Quand Clotaire Rapaille a commencé sa carrière, il suivait des enfants autistes en Suisse. Le pédopsychiatre parisien avait concocté une intervention sur les liens entre émotions et langage, pour aider les enfants à apprendre le français, l'allemand et l'italien, les trois langues officielles du pays. Il partait du principe que chaque langue, chaque culture, a un «code» émotionnel différent.

À la fin d'une conférence dans une école, un parent est venu le voir pour lui présenter un client. Le Dr Rapaille pensait qu'il s'agissait d'un autre enfant. Mais c'était plutôt la multinationale Nestlé, qui voulait son aide pour implanter la culture du café au Japon.

 

Ce virage professionnel radical a transformé le pédopsychiatre français en vedette du marketing, et en particulier du monde automobile. C'est lui qui a imaginé la forme du célèbre PT Cruiser. Il a aussi mis au point plusieurs campagnes de publicité, en modifiant radicalement le message en fonction des différents pays visés. L'an dernier, il a publié en France son livre Culture code, d'abord paru en anglais.

Le cerveau reptilien

La clé de son approche, c'est de miser sur le cerveau «reptilien». «C'est la partie de notre cerveau qui est liée à la première empreinte de la culture, et qui est plus puissante que tout raisonnement, dit le Dr Rapaille en entrevue de Paris, où il habite quand il ne se trouve pas à ses bureaux en Floride. On n'apprend rien s'il n'y a pas l'émotion, et cette émotion est préorganisée par la culture. En français, par exemple, il n'y a pas de neutre, la lune est un mot féminin et le soleil un mot masculin. En allemand, c'est le contraire. La lune et le soleil, de même que les mots neutres en allemand, ne sont pas associés aux mêmes émotions dans les deux cultures.»

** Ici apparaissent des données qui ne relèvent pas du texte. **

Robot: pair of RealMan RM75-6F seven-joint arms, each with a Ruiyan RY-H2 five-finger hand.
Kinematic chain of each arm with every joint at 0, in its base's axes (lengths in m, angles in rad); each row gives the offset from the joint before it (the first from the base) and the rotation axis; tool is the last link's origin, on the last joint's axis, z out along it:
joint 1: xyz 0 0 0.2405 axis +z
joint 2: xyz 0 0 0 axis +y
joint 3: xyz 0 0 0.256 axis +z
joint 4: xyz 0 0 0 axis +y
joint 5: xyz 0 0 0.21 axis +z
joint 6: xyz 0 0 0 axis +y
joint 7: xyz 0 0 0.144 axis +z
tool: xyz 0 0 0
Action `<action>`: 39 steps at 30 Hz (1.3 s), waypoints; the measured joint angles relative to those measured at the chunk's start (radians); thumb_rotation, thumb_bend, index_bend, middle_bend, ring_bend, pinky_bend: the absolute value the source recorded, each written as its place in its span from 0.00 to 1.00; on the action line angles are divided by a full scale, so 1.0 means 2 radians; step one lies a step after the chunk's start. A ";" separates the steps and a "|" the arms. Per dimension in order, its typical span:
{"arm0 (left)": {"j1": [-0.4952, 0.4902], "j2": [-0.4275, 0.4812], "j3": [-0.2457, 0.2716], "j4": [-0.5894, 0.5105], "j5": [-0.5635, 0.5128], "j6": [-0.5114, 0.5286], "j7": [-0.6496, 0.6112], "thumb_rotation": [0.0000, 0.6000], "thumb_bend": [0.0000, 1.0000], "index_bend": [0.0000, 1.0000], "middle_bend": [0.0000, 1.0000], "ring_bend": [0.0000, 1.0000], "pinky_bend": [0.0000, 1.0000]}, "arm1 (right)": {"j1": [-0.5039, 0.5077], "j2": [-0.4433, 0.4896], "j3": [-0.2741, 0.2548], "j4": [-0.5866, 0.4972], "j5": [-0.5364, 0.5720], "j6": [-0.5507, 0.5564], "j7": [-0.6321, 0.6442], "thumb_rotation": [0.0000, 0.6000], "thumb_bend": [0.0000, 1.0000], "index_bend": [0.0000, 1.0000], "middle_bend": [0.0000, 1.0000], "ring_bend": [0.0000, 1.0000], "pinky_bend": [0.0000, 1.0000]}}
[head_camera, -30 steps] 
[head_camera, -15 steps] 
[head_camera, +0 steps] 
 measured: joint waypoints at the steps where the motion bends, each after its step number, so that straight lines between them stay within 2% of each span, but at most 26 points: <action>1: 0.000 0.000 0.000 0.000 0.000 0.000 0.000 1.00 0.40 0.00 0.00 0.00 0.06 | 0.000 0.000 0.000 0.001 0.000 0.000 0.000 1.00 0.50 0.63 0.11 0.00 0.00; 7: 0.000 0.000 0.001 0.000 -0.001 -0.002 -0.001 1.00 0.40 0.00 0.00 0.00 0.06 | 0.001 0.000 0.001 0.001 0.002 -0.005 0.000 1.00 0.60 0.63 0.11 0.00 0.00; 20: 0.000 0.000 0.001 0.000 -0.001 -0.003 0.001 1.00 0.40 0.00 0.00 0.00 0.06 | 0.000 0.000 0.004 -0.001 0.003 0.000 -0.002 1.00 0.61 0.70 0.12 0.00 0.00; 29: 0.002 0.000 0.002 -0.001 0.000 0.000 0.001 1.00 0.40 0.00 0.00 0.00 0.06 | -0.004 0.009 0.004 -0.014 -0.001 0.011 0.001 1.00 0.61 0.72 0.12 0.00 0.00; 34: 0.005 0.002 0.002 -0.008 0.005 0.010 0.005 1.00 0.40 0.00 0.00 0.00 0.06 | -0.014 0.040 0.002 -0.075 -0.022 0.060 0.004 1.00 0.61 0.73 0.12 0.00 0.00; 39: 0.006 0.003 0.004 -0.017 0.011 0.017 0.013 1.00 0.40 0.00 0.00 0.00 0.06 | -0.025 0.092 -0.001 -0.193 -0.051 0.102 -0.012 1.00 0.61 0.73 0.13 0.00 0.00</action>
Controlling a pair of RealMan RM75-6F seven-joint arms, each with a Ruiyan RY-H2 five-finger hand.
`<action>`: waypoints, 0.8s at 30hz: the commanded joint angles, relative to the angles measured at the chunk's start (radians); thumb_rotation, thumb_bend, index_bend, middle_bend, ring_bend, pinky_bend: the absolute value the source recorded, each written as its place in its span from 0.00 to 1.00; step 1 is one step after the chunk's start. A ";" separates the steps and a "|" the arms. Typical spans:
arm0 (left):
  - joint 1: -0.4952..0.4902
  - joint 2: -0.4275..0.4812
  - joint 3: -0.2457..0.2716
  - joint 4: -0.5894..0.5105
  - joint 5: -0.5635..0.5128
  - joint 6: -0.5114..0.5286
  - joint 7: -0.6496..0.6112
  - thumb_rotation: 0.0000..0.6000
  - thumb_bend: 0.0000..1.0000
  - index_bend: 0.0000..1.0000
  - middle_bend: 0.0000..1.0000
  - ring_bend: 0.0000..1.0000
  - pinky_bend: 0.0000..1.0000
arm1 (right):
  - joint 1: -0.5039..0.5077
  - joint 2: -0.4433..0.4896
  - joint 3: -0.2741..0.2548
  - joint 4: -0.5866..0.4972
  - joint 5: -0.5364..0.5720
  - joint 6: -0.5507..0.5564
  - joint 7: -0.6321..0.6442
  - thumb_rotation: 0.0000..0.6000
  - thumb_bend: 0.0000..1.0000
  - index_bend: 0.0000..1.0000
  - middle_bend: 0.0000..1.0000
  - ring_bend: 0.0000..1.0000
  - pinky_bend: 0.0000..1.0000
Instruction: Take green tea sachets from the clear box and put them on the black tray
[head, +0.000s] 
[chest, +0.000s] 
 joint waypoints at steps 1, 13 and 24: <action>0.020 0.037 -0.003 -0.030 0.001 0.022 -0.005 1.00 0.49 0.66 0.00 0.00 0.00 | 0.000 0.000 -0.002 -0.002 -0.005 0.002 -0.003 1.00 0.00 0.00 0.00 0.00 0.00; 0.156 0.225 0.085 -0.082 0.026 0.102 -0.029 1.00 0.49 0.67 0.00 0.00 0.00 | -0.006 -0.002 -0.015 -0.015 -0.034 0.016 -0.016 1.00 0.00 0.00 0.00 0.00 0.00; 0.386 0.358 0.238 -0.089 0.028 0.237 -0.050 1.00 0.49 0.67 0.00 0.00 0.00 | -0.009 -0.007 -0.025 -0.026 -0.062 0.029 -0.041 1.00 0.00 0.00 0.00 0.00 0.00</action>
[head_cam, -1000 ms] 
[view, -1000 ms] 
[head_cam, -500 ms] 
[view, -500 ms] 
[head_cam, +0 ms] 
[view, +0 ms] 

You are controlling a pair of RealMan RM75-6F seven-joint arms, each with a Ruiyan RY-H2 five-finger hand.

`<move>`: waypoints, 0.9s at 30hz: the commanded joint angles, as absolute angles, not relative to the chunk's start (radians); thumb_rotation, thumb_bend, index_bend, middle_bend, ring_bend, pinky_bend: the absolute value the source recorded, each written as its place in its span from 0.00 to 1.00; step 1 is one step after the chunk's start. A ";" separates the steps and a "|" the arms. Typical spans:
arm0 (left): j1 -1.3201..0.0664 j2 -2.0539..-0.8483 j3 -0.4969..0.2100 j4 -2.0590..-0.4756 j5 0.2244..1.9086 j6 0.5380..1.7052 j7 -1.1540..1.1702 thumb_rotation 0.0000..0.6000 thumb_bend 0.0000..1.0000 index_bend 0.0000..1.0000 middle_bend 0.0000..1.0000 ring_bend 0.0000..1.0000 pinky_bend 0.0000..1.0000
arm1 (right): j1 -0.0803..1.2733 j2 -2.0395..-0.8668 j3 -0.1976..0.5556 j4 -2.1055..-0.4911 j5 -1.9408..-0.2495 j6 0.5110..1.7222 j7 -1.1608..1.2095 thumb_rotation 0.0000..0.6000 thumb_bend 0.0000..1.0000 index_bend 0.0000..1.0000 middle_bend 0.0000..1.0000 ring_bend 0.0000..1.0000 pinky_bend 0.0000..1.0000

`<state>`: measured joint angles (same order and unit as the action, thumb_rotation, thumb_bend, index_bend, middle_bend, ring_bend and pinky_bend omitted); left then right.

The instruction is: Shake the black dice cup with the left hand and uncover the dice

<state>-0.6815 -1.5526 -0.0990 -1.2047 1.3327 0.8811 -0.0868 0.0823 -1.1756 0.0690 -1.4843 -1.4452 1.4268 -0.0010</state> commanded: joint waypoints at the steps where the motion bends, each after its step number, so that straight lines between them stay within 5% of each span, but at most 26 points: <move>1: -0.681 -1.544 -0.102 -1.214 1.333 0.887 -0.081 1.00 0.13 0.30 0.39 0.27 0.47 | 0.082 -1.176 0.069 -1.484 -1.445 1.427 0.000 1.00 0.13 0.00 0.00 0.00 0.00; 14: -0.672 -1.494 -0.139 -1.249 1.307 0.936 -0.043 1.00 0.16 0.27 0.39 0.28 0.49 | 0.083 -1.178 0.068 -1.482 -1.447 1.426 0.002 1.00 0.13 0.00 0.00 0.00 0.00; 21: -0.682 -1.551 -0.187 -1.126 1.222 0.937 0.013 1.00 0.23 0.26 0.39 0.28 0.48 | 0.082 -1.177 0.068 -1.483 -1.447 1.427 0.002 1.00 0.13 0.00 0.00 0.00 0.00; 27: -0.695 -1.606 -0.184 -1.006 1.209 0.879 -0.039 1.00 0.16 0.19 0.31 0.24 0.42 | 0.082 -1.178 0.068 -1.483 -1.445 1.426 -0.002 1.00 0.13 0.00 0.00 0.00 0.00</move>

Pour ce qui est de la PT Cruiser, Chrysler lui avait demandé de créer une voiture-culte. «J'ai tout de suite pensé à la voiture de gangster du Chicago d'Al Capone. Une voiture telle qu'un Américain dit: «Je connais cette voiture-là» en la voyant pour la première fois.»

Quelles sont les voitures-cultes d'autres pays? «En Angleterre, la Land Rover fait référence au gentleman-farmer, une figure très importante, poursuit le Dr Rapaille. Les Français vont privilégier l'idée: la 2CV était horrible mais elle était géniale par sa suspension, et la DS se distinguait par sa suspension hydraulique. Les Allemands veulent le perfect engineering. Il faut une semaine de cours pour comprendre comment faire fonctionner la radio, mais ça ne les dérange pas parce que les Allemands vont lire le manuel d'un bout à l'autre.»

Et au Québec, qui se distingue par une relative popularité des petits modèles et de la transmission manuelle, par rapport au reste de l'Amérique du Nord? «Avec votre hiver, il vous faut une voiture bien adaptée. Les voitures énormes ne sont pas nécessaires, donc elles ne sont pas populaires. Il y a aussi une dimension éthique: le Québec a évolué depuis l'époque où l'Église était toute-puissante, mais il demeure répréhensible de trop montrer sa richesse, par exemple avec une grosse voiture. Pour ce qui est des transmissions manuelles, il ne faut pas trop mettre l'accent sur la dimension sexuelle. Mais je pense néanmoins que la transmission automatique va dans le sens d'un effacement des différences entre les sexes, de la rectitude politique.»

Intérêt pour le Québec

Le Dr Rapaille a un intérêt particulier pour le Québec parce que sa mère lui chantait le Petit bonheur de Félix Leclerc quand il était petit. Il travaille même à un ouvrage sur le code culturel québécois.

L'approche du «code culturel» permet-elle de comprendre les difficultés actuelles des constructeurs de voitures américains? «Les Américains ont perdu avant que les Japonais ne gagnent, dit le pédopsychiatre. Ils ont perdu leur code de référence. Avant, les voitures américaines avaient une identité: les Mustang, les Cadillac. Petit à petit, ils ont commencé à faire des voitures génériques qui ressemblaient à tout. Quand ils ne savaient pas quoi faire avec une voiture, ils changeaient de nom. La Ford Taurus était aussi la Mercury Sable. Avec les voitures génériques, ce n'est plus le cerveau reptilien qui marche, mais le cortex. Et là il fallait une notion de qualité que les voitures américaines n'avaient pas, contrairement aux japonaises.»